WWJM? Who Would Jesus Marry?

Would Jesus have been willing to officiate at gay weddings? There is nothing in the Gospels that would indicate that he would not. Indeed, the Gospel writers do not record one word Jesus ever said condemning homosexuality.

But Jesus does say, "Judge not, and you will not be judged; condemn not, and you will not be condemned; forgive, and you will be forgiven; give and it will be given to you...For the measure you give will be the measure you receive."
(Luke 6:37, 38b)

What kind of hard heart does it take to see people weep with joy at being permitted to marry and respond with schemes to take their marriages away from them? Some of these gay couples have lived together in loving support and faithfulness for 20, 30 even 40 or 50 years. And yet, there are some who would change the law to take away their marriages and others who would make laws to prevent them from marrying in the first place. Whom does Jesus teach us will be condemned for these judgments? Those homosexual couples who marry for love or the hard-hearted heterosexuals who would try to prevent them?

Jesus often taught in parables, and I think a parable for heterosexuals is appropriate at this point. Once there was a rich householder who gave a great banquet. The householder sent his servant to invite all his friends and rich neighbors.

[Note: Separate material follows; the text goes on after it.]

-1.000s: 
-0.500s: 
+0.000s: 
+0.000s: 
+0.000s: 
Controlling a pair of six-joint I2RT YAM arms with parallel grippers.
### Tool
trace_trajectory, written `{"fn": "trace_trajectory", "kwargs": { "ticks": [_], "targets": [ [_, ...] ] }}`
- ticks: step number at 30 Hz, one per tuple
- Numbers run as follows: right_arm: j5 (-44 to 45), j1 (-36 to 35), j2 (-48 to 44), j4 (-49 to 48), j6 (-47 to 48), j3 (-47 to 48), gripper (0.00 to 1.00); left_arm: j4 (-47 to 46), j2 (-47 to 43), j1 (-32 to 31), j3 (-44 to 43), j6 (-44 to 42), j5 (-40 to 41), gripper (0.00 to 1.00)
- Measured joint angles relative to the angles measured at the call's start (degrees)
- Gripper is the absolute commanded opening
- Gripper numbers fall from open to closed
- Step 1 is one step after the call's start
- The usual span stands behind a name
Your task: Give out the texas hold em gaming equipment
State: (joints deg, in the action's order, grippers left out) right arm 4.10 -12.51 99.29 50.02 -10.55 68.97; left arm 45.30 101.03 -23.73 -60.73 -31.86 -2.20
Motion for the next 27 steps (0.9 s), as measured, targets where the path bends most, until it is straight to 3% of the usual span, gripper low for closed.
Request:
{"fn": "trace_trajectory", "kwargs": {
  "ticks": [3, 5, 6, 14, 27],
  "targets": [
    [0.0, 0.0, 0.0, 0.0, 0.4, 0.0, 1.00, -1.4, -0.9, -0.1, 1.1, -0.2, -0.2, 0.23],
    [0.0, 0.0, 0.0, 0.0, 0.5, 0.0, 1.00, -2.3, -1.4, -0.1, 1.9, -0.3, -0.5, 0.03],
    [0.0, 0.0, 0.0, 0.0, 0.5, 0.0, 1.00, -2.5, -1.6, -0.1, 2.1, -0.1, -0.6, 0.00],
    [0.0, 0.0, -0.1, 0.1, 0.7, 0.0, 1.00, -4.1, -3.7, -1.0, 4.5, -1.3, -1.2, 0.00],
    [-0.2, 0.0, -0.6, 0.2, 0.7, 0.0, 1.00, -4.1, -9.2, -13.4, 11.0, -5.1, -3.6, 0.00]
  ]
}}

But those people made excuses, saying 'I have to go see about this cow,' or, or 'I just made a great real estate deal and I have to go check on it.' So the rich man was furious and he said to his servant, 'go and invite those who have been left out' and fill the banquet hall. (Luke 13:16-24)

What is the meaning of this parable for marriage? Heterosexuals have been invited to the banquet of love and joy that is marriage. They have had the freedom to marry and they have refused it and abused it and often made a hash of this great feast of human companionship. So now God is inviting the outcast, the gay men, the lesbians, the bisexuals and the transgendered to come to the banquet of love. God says to them, 'come and rejoice with me because there is room at the banquet table of love.'

Yes, there is a scriptural case to be made for gay marriage and that case is nothing less than the all inclusive love of God as taught to us by Jesus Christ. But there is also a word in scripture for hard-hearted heterosexuals who won't face up to the sorry state of heterosexual marriage and who want to blame it on gay people and everybody but themselves. And that biblical teaching begins with the words, "Woe to you who...." Think about it.